Antônio Pedrosa desafia justiça e disputa contratos de R$ 196 milhões mesmo preso

Antônio Pedrosa desafia justiça e disputa contratos de R$ 196 milhões mesmo preso

Mesmo preso desde o dia 12 de maio por suposto envolvimento em um esquema de corrupção, o empreiteiro Antônio Roberto Bittencourt Teixeira Pedrosa inscreveu sua empresa, a Construtora Rial, em duas licitações que somam mais de R$ 196 milhões para serviços de manutenção de rodovias nas regiões de Camapuã e Ribas do Rio Pardo.

A Construtora Rial já possui contratos com o governo estadual para serviços de tapa-buracos em Costa Rica e Três Lagoas. O governo do estado lançou licitações que totalizam até R$ 1,9 bilhão em 18 lotes, e o empreiteiro busca manter sua participação no setor.

Licitações e Valores Altos

Nos dias 8 e 10 de outubro, foram entregues propostas de várias empreiteiras, com cerca de 40 empresas demonstrando interesse. A Agesul está disposta a pagar até R$ 97,5 milhões pelos serviços de tapa-buracos ao longo dos próximos três anos.

O edital permite a prorrogação do contrato por até mais dez anos. No dia 12 de fevereiro, Antônio Pedrosa renovou um contrato de R$ 9,9 milhões para a manutenção de 417 quilômetros de estradas na mesma região, que agora pode aumentar para 786 quilômetros com a nova licitação.

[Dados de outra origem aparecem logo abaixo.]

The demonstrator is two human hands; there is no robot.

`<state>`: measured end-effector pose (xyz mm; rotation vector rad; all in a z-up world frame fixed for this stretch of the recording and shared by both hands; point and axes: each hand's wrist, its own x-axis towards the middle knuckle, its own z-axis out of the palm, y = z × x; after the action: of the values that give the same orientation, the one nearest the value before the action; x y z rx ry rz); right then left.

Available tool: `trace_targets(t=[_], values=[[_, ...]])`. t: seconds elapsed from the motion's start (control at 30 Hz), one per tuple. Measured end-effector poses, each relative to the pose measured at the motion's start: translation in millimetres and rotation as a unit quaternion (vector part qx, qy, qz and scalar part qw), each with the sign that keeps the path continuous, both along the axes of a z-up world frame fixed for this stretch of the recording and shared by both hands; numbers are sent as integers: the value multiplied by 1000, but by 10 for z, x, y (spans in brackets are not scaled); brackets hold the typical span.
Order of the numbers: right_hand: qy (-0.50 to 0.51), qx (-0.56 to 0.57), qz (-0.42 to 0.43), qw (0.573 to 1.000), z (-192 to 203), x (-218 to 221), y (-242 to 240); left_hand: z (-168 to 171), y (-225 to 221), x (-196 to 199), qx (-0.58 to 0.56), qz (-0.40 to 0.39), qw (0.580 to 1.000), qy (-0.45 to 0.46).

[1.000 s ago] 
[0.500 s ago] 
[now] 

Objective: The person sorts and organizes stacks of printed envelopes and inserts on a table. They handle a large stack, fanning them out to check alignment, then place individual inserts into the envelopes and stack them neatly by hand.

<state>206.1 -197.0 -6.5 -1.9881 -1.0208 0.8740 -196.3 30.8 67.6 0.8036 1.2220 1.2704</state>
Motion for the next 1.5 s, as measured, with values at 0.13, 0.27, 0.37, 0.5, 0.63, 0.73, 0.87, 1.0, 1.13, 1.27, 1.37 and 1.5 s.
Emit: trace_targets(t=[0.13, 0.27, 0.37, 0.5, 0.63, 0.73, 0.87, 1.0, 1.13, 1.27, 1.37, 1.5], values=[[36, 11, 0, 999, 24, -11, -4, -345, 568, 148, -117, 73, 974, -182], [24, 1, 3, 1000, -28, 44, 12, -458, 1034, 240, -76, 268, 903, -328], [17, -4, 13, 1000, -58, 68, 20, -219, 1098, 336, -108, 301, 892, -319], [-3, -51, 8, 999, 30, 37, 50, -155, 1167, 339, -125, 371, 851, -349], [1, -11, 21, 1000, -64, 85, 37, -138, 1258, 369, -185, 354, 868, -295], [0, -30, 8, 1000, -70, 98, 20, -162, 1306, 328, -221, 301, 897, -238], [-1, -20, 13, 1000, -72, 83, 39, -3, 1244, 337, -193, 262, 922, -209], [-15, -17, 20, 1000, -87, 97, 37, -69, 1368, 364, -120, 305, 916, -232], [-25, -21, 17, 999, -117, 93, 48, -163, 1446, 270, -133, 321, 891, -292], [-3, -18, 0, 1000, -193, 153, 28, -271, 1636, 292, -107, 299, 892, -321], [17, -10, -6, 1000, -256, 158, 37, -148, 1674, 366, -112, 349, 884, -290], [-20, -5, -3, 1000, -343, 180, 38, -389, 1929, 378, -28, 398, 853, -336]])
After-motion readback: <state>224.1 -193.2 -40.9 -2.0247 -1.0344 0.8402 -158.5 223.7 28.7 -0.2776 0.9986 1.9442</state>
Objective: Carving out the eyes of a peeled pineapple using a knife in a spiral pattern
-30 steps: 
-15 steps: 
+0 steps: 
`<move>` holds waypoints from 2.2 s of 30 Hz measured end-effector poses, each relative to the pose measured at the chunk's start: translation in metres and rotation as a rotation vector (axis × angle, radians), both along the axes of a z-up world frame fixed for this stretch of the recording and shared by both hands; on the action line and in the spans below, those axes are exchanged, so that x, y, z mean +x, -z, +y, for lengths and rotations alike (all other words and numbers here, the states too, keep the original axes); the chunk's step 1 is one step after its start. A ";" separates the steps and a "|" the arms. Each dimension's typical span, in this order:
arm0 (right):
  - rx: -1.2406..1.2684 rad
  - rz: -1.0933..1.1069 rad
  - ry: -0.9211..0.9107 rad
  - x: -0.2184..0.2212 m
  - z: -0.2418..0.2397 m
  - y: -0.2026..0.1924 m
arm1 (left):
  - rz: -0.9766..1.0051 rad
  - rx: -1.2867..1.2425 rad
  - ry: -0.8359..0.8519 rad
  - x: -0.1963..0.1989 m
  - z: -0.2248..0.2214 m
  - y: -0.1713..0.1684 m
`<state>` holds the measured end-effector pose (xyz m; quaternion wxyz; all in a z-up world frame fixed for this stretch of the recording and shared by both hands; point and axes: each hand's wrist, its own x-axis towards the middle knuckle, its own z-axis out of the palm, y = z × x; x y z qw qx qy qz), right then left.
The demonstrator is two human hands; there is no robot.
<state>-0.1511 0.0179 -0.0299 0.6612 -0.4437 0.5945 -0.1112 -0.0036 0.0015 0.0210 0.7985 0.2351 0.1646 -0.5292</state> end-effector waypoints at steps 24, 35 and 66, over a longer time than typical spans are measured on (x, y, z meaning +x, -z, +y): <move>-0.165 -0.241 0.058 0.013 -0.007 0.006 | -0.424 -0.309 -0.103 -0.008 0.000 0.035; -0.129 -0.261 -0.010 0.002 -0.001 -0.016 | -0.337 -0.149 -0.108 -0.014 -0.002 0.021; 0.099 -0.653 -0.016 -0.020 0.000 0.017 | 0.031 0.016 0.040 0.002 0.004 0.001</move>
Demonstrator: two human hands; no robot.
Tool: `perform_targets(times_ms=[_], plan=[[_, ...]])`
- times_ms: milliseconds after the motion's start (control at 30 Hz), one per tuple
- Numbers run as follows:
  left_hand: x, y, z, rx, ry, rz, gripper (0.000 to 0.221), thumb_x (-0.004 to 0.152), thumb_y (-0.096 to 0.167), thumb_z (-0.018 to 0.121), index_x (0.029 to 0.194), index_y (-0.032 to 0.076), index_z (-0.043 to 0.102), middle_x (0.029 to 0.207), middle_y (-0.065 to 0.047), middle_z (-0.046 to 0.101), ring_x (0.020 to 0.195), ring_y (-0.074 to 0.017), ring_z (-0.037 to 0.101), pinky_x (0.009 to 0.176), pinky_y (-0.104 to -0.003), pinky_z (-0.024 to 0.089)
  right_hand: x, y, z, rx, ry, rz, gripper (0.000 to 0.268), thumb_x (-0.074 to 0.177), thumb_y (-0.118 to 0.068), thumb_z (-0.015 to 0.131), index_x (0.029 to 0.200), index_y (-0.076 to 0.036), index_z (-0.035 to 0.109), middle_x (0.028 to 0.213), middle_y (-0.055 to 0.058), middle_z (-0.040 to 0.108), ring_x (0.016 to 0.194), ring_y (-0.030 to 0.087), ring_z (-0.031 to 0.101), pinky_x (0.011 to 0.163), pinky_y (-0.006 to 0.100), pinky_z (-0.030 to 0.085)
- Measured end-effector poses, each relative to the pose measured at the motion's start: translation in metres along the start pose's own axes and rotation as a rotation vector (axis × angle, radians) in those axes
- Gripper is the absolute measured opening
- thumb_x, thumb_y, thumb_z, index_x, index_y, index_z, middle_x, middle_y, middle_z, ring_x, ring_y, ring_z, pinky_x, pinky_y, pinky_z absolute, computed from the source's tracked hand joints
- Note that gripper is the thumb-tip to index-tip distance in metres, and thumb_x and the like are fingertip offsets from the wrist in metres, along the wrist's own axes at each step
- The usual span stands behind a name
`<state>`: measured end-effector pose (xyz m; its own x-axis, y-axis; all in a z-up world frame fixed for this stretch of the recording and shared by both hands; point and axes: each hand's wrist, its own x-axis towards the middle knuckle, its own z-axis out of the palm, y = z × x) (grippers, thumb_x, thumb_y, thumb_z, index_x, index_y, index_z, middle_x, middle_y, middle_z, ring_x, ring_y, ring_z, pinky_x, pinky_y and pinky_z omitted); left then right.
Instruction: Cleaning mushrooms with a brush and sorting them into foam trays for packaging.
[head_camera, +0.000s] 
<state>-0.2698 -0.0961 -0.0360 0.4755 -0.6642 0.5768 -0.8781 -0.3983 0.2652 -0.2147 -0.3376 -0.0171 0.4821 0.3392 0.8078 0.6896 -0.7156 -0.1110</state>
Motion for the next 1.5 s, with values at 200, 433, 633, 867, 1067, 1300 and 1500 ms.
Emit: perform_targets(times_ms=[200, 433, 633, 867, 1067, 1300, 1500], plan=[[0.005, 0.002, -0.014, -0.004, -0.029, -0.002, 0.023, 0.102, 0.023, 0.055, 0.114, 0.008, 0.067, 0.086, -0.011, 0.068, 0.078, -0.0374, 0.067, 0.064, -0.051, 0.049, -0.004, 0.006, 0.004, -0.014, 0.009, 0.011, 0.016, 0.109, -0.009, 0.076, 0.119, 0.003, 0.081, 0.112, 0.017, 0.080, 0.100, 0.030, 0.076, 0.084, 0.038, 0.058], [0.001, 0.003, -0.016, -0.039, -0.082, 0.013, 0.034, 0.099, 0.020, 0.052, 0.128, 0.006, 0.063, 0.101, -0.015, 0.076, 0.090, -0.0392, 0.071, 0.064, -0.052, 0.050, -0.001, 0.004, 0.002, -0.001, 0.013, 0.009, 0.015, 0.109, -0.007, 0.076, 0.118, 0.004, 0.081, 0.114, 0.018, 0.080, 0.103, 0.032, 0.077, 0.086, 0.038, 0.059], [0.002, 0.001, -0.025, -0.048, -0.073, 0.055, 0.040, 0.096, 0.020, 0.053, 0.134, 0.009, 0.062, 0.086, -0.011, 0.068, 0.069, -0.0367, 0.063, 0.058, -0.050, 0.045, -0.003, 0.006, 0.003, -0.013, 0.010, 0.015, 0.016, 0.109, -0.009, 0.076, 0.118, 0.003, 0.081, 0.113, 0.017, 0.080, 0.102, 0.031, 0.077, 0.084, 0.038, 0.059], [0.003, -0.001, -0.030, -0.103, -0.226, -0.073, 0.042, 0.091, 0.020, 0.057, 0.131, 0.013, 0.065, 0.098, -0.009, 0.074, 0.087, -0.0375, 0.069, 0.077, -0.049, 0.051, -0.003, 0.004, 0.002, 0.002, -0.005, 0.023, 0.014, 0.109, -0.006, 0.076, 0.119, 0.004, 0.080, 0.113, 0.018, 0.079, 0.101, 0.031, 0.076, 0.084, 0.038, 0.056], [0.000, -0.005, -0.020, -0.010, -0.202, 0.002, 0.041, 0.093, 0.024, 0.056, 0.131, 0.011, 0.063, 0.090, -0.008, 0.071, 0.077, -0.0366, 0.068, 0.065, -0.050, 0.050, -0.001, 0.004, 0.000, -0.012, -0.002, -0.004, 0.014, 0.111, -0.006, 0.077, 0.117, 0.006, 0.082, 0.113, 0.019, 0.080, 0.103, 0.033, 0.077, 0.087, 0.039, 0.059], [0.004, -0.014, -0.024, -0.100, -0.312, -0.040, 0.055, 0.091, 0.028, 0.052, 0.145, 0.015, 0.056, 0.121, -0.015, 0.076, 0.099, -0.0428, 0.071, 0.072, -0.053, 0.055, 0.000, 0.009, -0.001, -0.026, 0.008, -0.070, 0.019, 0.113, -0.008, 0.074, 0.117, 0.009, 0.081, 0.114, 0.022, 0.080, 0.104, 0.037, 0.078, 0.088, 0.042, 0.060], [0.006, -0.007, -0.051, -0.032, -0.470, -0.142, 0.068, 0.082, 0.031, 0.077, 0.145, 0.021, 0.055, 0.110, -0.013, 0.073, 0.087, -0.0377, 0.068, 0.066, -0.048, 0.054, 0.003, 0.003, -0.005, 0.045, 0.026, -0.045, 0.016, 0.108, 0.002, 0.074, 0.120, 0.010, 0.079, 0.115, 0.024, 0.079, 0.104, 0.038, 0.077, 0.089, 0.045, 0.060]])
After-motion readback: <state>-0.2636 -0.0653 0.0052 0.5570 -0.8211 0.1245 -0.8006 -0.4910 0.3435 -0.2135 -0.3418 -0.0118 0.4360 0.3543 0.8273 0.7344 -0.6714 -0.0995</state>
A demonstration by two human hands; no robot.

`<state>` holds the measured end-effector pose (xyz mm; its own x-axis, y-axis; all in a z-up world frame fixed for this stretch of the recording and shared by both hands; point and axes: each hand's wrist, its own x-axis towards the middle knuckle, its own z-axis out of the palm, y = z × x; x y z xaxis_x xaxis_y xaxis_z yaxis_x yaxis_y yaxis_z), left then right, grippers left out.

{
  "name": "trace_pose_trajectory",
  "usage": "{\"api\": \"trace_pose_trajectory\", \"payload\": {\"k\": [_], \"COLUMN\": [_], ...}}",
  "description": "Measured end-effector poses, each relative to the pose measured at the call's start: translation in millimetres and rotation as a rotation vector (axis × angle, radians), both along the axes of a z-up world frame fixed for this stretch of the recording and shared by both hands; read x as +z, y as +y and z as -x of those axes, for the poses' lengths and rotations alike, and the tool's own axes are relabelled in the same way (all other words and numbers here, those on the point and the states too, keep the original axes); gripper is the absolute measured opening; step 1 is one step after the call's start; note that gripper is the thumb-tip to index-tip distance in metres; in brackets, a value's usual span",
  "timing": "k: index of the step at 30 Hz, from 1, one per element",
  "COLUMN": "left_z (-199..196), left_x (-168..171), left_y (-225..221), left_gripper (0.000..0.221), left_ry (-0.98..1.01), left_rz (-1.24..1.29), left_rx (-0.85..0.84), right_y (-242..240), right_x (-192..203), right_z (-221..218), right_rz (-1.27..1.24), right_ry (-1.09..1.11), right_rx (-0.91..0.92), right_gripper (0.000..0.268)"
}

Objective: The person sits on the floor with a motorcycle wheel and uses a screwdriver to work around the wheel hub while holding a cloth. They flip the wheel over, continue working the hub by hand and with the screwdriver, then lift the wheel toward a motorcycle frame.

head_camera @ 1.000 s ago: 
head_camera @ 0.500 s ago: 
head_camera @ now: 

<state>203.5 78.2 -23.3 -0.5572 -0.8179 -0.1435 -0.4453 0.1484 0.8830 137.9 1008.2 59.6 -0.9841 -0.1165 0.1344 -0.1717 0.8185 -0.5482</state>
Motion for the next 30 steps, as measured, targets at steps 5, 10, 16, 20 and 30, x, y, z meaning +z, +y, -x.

Operação ‘Buracos Sem Fim’

A operação ‘Buracos Sem Fim’, realizada pelo Ministério Público, resultou na prisão de Antônio Pedrosa e outras seis pessoas. Entre os detidos estão os engenheiros Rudi Fiorese e Edivaldo Pereira Aquino, que foram encontrados com R$ 186 mil e R$ 233 mil, respectivamente, em suas residências.

Os contratos e aditivos da Construtora Rial com o governo, entre 2018 e 2025, ultrapassam R$ 113 milhões, e a investigação aponta que servidores da secretaria municipal de obras recebiam propina, o que gerou a deterioração das vias em Campo Grande.

Opinião

A situação de Antônio Pedrosa levanta questões sobre a ética nas licitações e a necessidade de transparência nas contratações públicas.